Sessions auto-save when a detector fires; the label tells you why. Click one to scrub the timeline.

Try it without installing anything (60 seconds)

No ROS install, no source checkout — just Docker. See missiondebug-demos: git clone → docker compose up → scrub the sample_drive fixture in your browser.

Try it locally (5 minutes)

You need Ubuntu 22.04 (or 24.04), ROS 2 Humble (or Jazzy), Python 3.10+, Node 20+, pnpm 9+, and tmux.

git clone https://github.com/mukul-07/missiondebug.git
cd missiondebug
make install

source /opt/ros/humble/setup.bash
MD_FIXTURES=1 make dev

Open http://localhost:5173. The session list will already contain a sample_drive fixture — click it, scrub the timeline.

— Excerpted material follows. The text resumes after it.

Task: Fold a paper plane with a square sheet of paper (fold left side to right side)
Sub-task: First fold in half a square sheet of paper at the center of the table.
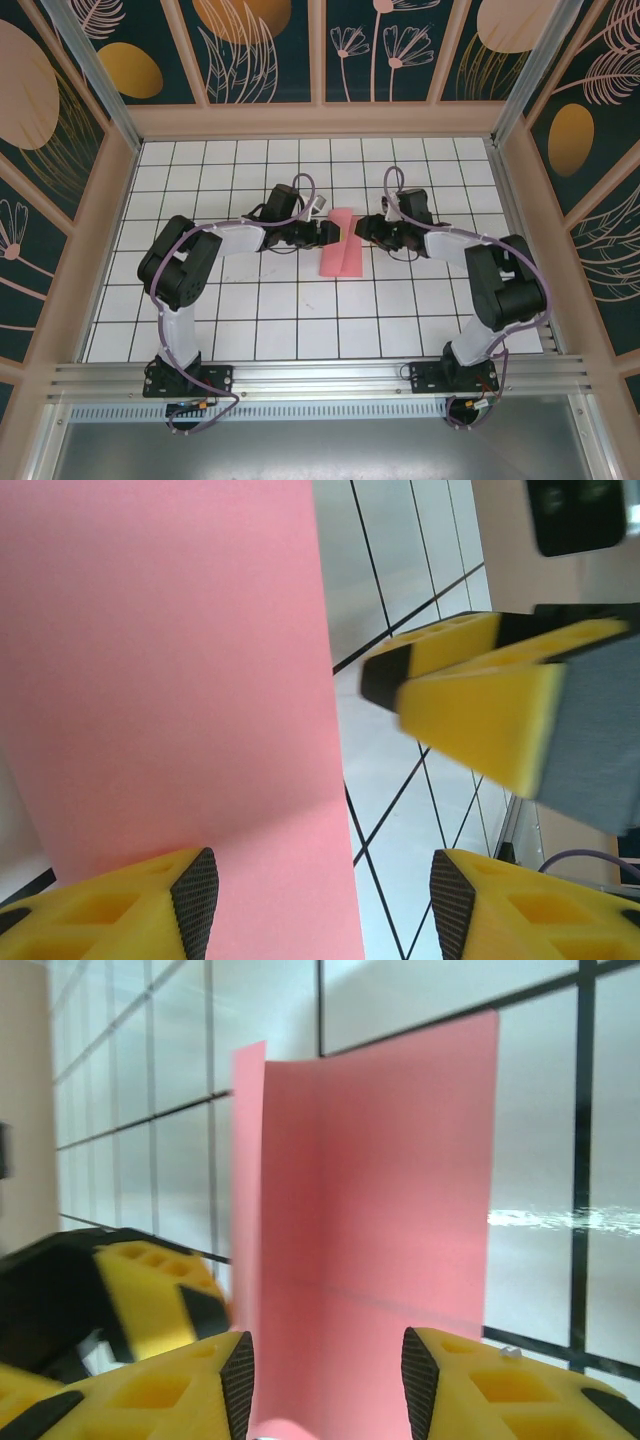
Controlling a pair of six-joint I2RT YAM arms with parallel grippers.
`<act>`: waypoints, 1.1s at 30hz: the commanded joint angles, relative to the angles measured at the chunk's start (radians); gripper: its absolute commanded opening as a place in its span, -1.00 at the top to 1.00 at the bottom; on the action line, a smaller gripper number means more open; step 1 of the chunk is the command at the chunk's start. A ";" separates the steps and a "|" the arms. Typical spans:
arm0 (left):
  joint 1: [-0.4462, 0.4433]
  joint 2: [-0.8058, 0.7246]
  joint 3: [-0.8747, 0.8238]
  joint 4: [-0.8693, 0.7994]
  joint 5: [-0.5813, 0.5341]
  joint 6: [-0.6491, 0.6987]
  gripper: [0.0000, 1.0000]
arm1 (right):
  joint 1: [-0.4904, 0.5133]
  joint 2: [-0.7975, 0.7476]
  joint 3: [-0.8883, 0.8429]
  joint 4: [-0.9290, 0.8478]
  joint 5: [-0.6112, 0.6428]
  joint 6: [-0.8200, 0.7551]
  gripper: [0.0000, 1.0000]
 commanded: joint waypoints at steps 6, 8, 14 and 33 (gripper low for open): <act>-0.007 0.021 0.030 0.022 0.007 -0.008 -0.23 | 0.001 0.018 -0.052 0.228 -0.138 0.152 0.06; -0.009 0.020 0.031 0.021 0.005 -0.008 -0.22 | 0.008 0.041 -0.047 0.248 -0.147 0.166 0.07; -0.010 0.019 0.032 0.020 0.006 -0.009 -0.22 | 0.029 0.097 -0.026 0.252 -0.146 0.179 0.11; -0.010 -0.125 0.030 -0.233 -0.411 0.126 -0.33 | 0.019 0.128 0.120 -0.051 -0.007 -0.014 0.95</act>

The fixture is 30 seconds long with a deliberate stall (8–14s) and a 0.8m path deviation (14–22s). Watch the velocity chart drop, the orange dot freeze, then drift off the green line.

Install on a real robot

Build the three .debs (Linux only):

sudo apt install fakeroot dpkg-dev python3-pip python3-venv nodejs
sudo npm install -g pnpm
make package
ls dist/
# missiondebug-agent_1.0.0_<arch>.deb       — captures sessions
# missiondebug-backend_1.0.0_<arch>.deb     — API + session index + retention
# missiondebug-web_1.0.0_all.deb            — static UI (backend serves it)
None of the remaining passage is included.